_What is being asked_: Only the number is needed: how many lines of the records include "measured"?

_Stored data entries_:
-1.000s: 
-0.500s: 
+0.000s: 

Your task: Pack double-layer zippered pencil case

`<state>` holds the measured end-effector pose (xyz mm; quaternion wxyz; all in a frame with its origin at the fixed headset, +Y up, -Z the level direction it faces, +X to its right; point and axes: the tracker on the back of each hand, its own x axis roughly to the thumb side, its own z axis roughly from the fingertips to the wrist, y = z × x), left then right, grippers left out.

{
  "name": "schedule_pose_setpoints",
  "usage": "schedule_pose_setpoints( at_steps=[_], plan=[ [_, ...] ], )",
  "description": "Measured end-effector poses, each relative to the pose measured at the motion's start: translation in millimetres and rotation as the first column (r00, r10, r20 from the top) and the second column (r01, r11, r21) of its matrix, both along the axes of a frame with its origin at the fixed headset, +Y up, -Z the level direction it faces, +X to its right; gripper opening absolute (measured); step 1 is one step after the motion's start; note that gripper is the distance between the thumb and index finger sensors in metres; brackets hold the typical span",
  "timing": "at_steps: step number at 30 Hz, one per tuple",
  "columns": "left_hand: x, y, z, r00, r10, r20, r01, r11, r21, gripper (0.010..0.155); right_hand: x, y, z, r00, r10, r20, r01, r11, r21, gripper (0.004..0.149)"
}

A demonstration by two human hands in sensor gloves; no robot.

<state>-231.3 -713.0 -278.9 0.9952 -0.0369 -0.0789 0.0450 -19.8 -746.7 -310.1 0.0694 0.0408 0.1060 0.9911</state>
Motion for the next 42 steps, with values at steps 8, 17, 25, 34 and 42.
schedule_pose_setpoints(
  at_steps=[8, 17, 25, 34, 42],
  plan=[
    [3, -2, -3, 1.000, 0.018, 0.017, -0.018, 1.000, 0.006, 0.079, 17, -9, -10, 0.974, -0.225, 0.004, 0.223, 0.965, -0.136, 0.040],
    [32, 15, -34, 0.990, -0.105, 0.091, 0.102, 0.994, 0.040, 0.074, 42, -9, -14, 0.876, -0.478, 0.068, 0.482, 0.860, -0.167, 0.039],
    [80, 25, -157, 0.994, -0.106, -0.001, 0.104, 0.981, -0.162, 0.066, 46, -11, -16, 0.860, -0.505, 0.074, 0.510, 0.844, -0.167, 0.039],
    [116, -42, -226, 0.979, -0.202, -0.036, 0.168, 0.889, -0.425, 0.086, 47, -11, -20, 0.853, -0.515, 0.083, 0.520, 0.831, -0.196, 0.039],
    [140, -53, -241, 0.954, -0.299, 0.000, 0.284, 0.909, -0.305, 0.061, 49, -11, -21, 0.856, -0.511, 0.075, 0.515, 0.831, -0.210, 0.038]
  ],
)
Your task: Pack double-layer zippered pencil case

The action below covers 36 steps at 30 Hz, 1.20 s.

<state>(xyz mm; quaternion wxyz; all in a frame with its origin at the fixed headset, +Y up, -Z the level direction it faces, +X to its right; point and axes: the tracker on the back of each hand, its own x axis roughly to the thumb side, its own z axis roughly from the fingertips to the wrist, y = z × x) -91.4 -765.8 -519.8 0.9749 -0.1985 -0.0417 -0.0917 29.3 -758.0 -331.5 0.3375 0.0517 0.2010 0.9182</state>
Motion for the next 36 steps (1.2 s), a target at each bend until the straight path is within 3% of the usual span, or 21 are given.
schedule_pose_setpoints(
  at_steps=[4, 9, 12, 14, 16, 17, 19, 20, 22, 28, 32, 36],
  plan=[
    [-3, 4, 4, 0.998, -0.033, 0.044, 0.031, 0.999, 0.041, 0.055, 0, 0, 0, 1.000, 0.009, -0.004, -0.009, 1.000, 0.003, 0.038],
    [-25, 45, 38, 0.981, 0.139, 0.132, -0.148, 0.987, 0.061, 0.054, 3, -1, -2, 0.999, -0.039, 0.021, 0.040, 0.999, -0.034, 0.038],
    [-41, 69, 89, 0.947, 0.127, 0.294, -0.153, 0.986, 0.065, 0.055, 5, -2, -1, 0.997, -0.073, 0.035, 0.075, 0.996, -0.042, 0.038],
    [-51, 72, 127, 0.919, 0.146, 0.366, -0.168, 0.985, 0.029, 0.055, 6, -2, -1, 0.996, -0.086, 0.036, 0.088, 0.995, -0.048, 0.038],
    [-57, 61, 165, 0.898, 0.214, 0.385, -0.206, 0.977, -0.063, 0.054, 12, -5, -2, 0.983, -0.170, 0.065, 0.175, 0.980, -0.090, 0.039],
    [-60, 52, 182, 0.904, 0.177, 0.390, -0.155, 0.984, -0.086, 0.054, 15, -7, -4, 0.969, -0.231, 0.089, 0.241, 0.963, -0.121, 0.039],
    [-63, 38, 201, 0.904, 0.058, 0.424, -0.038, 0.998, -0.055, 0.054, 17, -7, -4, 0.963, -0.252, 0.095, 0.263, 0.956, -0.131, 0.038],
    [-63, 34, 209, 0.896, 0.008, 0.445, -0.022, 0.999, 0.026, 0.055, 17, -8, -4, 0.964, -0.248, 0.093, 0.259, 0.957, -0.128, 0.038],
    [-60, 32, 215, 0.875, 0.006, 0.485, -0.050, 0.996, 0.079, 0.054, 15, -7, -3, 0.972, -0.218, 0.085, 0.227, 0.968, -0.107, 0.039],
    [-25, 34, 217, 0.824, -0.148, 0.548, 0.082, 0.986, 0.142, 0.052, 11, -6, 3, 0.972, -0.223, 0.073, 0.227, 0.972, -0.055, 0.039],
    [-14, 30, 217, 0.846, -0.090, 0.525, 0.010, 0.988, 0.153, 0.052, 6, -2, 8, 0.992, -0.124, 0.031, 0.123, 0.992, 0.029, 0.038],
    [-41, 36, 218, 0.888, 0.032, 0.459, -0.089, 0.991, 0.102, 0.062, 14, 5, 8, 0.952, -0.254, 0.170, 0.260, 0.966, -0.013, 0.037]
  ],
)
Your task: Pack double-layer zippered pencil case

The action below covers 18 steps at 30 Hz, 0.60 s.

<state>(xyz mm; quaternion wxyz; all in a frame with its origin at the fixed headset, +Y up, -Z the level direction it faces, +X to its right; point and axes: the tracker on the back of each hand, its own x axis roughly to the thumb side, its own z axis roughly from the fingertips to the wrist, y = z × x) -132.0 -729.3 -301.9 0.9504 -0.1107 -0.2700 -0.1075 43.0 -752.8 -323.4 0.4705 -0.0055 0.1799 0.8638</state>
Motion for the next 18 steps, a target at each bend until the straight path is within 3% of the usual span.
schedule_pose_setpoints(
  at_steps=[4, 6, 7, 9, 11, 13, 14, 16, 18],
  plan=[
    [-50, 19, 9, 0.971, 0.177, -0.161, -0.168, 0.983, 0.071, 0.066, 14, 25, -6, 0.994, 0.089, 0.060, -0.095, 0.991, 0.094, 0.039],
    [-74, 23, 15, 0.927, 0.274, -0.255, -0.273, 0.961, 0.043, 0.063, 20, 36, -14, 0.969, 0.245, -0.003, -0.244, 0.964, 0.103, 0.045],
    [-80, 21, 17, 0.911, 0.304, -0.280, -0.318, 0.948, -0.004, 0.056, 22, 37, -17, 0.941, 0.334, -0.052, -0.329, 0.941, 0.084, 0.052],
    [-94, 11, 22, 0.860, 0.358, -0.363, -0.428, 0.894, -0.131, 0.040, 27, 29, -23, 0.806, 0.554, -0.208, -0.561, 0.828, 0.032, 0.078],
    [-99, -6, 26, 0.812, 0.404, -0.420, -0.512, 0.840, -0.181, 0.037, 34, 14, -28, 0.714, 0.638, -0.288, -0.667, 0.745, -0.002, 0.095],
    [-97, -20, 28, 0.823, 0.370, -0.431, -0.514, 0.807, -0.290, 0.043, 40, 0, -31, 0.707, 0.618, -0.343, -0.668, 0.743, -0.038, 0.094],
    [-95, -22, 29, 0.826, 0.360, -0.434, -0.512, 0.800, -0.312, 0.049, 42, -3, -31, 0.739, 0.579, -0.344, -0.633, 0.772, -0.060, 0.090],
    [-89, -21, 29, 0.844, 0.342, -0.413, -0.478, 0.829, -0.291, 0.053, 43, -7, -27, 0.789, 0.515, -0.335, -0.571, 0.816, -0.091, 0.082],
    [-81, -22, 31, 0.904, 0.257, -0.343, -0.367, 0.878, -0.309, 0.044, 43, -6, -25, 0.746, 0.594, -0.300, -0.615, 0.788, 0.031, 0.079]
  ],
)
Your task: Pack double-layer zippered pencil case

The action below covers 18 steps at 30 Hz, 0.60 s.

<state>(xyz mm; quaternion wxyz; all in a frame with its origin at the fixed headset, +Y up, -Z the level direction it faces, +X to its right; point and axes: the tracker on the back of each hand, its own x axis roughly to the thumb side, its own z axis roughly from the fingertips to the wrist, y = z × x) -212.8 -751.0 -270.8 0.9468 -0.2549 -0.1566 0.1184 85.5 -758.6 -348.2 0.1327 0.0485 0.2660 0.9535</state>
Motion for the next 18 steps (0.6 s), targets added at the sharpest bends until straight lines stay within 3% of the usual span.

_Reply_: 2